Nepal Influencing – Pilot (PIN/NEIP)

The Challenge

Under the new Foreign, Commonwealth & Development Office (FCDO), the UK government sought to maximise the benefits of an approach that integrates diplomacy and development. These benefits included generating new evidence through research and evaluation to improve the effectiveness and efficiency of influencing Nepal stakeholders within foreign policy and development work. Influencing is dynamic, temporal, context-specific, and affected by longer-term strategic initiatives around mutual interests and shorter-term transactional activities.

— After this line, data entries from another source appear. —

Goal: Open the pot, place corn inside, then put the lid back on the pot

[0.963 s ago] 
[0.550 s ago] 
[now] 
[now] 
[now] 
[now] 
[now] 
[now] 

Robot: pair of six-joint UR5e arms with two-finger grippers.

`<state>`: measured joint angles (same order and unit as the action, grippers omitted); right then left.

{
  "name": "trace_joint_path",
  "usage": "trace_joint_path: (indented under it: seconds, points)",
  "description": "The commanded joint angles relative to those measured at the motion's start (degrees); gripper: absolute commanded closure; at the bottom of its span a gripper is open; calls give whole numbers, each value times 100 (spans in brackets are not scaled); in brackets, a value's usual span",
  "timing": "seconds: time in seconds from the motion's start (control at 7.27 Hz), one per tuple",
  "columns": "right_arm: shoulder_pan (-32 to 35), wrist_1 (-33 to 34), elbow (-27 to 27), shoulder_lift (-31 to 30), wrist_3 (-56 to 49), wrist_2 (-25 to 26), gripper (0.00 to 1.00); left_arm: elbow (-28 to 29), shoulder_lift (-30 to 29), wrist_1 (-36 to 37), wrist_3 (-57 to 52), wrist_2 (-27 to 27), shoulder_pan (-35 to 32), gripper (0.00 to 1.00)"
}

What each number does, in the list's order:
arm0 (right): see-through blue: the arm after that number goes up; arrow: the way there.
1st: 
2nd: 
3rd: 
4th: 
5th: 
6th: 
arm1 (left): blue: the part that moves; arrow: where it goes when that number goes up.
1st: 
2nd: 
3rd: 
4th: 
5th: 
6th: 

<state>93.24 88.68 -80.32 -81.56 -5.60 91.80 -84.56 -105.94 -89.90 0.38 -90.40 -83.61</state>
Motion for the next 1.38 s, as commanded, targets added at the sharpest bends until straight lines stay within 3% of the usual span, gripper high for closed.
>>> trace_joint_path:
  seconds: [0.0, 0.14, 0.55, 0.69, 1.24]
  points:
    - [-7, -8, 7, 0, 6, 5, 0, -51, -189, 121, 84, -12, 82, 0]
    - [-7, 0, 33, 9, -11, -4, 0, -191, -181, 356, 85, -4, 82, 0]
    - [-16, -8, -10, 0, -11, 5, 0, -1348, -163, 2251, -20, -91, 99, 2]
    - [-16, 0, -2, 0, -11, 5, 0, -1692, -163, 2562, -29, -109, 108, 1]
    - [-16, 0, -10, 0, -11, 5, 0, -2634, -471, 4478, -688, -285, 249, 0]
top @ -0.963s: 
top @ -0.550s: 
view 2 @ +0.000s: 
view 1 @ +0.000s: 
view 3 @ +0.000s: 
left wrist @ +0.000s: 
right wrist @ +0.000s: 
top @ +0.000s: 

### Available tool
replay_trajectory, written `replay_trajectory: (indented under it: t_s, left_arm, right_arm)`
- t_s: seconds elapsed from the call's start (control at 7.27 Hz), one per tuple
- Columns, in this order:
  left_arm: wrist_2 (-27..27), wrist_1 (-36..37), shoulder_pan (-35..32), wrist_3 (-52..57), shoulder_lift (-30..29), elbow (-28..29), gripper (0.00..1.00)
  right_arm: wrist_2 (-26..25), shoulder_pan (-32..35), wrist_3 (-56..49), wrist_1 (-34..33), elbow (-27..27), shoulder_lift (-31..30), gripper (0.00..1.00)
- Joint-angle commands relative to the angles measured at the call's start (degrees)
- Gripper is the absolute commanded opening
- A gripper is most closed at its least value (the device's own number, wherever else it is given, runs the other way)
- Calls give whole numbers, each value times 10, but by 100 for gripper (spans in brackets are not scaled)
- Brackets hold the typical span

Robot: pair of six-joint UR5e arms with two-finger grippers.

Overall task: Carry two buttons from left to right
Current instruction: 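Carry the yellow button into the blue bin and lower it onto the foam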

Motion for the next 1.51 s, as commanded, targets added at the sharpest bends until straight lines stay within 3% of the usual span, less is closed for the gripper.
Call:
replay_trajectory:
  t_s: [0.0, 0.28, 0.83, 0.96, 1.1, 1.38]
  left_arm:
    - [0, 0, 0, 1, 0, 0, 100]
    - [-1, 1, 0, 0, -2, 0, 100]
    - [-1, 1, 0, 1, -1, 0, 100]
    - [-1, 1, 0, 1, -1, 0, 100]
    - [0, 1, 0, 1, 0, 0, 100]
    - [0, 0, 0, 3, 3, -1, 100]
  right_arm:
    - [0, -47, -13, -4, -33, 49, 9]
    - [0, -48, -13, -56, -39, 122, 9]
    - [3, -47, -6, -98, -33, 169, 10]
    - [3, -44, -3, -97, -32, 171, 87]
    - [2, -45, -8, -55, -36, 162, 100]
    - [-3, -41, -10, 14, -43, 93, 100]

In Nepal, Abt supported the FCDO’s request to reviewing their past influencing strategies to advance thinking and structure on evidence-based influencing approaches. Abt also helped the British Embassy Kathmandu co-create recommendations to embed an evaluative culture along with the right expertise and capability to perform influencing work, contributing to the FCDO’s short-term and longer-term strategic goals.

The Approach

Abt supported FCDO Nepal through:

  1. Rapid review of influencing models. We took as a starting point Abt’s bespoke conceptual framework that frames influencing around a stock of influencing capital and assets.
  2. Evidence synthesis and creating new knowledge products. We developed case studies with different influencing goals—one foreign policy, one development, and one that covered both. These became the building blocks for an influencing framework toolkit, which Abt then expanded through regular co-creation exercises and engagement with the Embassy influencing team.
  3. Strategic learning. In a series of Embassy workshops, we facilitated conversations on change management around influencing, ownership of the toolkit, and adapting to the Nepali context.
  4. Recommendations to the FCDO Country Board for sustained practice and culture change. We created a supportive environment for influencing work and shaped job roles and skill sets for staff as they shift to an influencing mode.

The Results

The final influencing framework toolkit provides guidance around setting influencing goals; mapping the influence context, actors, and assets; and developing strategies and tactics for implementation, including monitoring and adaptation. It enables the Embassy to think through influencing at various levels: at a project, portfolio, or whole Embassy scale.

The FCDO Country Board approved the toolkit as a formal and key product to support the Embassy’s influencing activities over time. Furthermore, the British Embassy Senior Management Team adopted FCDO recommendations for sustained practice and culture change into the wider post-merger change process.